Когда молодой человек впервые приходит в гости к девушке, он вынужден участвовать в скучном ритуале: рассматривать альбом с ее фотографиями, слушать пояснения, пока ее родители угощают его чаем. В семейной реликвии содержатся идеализированные представления о прошлом избранницы. Слово каваии используется в таких случаях исключительно в ритуальном смысле. Почему изображение младенца — это каваии? Потому что в подобной ситуации все уже покрылось несколькими слоями плотно кристаллизованной ностальгии, вот и все.

В альбомах с этими изображениями никакого прошлого самого по себе нет. Это не более чем коллаж из изображений, собранный постфактум, причем собирать его начали еще родители. Тут уже ничего не поделаешь: если убрать все наносное, то с точки зрения современности человек — это всего лишь ностальгическая конструкция. Он берет в качестве сырья свое детство и перерабатывает его в последовательность чистых, счастливых историй. Точно так же миф подкрепляет возникновение государства. В обоих случаях производится одно и то же действие. Младенческий этап в становлении страны окружен исключительно чистым и беспримесным, это апогей идеализации.
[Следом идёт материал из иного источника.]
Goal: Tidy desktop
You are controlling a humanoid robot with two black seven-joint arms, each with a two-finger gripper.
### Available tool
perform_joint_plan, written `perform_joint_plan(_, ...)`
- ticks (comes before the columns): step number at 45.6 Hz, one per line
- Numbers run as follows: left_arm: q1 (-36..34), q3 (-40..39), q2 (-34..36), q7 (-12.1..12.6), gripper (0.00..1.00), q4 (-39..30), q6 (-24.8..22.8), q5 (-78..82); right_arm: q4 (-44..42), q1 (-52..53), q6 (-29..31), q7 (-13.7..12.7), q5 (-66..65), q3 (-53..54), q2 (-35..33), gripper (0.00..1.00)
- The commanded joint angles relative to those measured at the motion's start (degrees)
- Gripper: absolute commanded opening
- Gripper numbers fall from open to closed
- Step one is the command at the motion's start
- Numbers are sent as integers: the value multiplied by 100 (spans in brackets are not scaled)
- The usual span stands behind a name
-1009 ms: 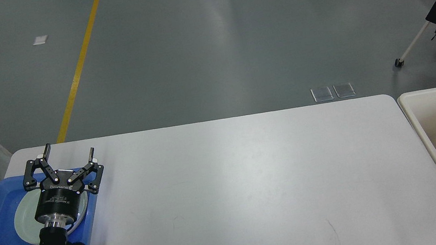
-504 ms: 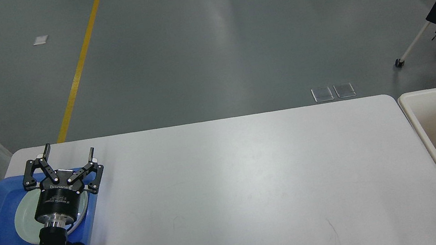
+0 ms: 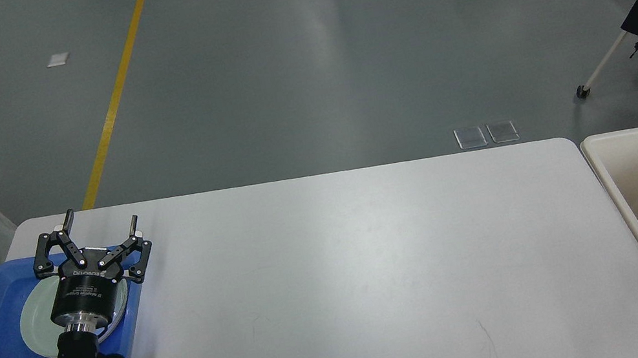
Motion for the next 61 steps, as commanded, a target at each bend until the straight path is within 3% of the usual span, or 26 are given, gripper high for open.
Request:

Наше общество потребления составляет триада: ностальгия, сувениры, миниатюры. Феномен каваии соединяет в себе все три элемента и используется обществом в стратегических целях как эстетика, устраняющая все прочие эстетические помехи на пути собственной геополитики. Я думаю, что такой вывод нельзя назвать ошибочным.

Почему младенцы — это каваии? Потому что это самая эффектная метафора для тех ситуаций, когда надо показать чистоту и святость начала, происхождения. Это легко понять, если вспомнить олицетворяющие молодость, свежесть и витальность образы молодежи в немецком и японском кино времен фашизма. Почему сувениры в киосках для туристов — это каваии? Только потому, что они маленькие и их легко взять в руки, а также их удобно использовать, когда нужно представить путешествие как момент личной истории. Отчего всевозможные вещи предстают в свете каваии, если смотреть на них с позиции ностальгии? Оттого, что это чувство имеет резкие различия, связанные с делением мира на внешний и внутренний. Наполненная ощущением расслабленности внутренняя составляющая оказывается под защитой, ее наполняет близкое, интимное, беззащитное, жизнь становится прекрасной, в ней царит отличное настроение. Некогда, в моем далеком, почти незапамятном детстве Юмико Осима[148] изобразила историю о девушке, которая заново пробуждается к жизни благодаря случайной встрече с кавайным молодым человеком. Он свеж, полон сил, и это делает ее счастливой. Внутри замкнутого мирка, под покровом тайны, забыв о существовании враждебного реального мира, они растворяются в потоке каваии.

Итак, похоже, что упомянутая триада, полная счастливых образов, необходима, чтобы оставить в сердце память о чемто впервые достигнутом, но при этом в жертву приносится историческое сознание. Поэтому, когда ностальгия апеллирует к каваии в качестве идеологии, наряду с тем, что остается запечатленным, нельзя забывать о том, что подавляется и отрицается.